WORK ITEM: Copy verbatim the block of lines in the entries below whose first line contains "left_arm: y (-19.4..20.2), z" and whose last line contains "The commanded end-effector". Leave out all other lines.

Source data:
►

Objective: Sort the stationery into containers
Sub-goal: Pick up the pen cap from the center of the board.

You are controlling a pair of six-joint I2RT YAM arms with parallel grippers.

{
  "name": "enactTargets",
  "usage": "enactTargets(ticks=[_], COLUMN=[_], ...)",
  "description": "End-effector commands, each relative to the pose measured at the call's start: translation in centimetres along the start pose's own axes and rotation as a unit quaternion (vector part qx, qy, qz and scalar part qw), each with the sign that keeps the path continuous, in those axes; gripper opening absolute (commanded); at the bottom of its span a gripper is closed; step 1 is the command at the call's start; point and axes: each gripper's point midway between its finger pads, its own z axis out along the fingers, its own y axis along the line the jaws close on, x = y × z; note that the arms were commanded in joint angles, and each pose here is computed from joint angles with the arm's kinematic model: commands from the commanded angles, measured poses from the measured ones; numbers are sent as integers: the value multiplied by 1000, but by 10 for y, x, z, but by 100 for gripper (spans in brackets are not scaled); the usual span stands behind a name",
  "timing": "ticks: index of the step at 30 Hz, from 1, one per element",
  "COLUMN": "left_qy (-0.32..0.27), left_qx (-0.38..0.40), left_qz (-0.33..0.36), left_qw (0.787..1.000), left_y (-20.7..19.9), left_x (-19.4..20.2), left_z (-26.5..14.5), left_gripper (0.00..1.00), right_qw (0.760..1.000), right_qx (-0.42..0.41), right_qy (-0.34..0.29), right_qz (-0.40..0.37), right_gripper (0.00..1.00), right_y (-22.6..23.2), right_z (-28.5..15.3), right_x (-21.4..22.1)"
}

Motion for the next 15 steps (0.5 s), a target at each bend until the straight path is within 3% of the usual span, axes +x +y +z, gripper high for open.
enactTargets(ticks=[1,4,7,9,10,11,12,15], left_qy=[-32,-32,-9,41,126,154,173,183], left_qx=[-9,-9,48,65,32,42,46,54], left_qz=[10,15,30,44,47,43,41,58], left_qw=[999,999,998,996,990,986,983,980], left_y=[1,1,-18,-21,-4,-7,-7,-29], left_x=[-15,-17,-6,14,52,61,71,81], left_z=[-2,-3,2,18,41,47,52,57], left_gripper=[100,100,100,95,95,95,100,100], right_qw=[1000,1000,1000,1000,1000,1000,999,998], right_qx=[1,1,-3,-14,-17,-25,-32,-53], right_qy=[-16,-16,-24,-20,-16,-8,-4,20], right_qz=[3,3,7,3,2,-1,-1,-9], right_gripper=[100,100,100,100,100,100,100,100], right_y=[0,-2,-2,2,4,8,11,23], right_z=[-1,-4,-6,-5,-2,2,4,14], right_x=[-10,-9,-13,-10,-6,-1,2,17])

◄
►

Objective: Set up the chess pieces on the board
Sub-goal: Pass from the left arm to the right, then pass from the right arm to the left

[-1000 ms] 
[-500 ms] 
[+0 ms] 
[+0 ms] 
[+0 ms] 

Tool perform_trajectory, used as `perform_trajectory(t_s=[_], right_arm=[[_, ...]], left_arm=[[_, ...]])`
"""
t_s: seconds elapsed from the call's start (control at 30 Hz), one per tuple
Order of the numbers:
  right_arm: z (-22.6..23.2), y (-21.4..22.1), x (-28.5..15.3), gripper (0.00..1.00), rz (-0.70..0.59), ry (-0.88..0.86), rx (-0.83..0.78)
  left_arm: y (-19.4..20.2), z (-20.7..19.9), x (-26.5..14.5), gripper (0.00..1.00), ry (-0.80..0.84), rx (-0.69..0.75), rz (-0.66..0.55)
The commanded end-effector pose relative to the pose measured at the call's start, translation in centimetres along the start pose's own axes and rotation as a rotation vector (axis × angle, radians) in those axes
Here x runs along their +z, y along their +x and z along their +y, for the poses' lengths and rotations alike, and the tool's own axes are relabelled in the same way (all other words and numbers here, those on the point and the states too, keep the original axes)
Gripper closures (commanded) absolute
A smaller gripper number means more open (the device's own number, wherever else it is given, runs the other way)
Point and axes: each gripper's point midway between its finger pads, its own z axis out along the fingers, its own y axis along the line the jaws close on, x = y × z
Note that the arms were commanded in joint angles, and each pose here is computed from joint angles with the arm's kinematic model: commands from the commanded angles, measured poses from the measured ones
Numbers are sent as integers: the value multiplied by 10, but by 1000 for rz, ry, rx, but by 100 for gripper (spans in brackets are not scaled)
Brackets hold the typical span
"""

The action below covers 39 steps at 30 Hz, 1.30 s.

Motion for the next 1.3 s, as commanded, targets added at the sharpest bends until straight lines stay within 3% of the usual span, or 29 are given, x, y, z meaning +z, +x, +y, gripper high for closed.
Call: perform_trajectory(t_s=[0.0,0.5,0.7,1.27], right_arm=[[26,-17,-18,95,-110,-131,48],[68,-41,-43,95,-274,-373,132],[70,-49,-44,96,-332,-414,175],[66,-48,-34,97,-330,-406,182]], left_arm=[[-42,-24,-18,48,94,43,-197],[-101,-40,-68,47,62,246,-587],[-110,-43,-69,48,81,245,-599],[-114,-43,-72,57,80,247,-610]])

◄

ANSWER TO THIS EXERCISE:
  left_arm: y (-19.4..20.2), z (-20.7..19.9), x (-26.5..14.5), gripper (0.00..1.00), ry (-0.80..0.84), rx (-0.69..0.75), rz (-0.66..0.55)
The commanded end-effector pose relative to the pose measured at the call's start, translation in centimetres along the start pose's own axes and rotation as a rotation vector (axis × angle, radians) in those axes

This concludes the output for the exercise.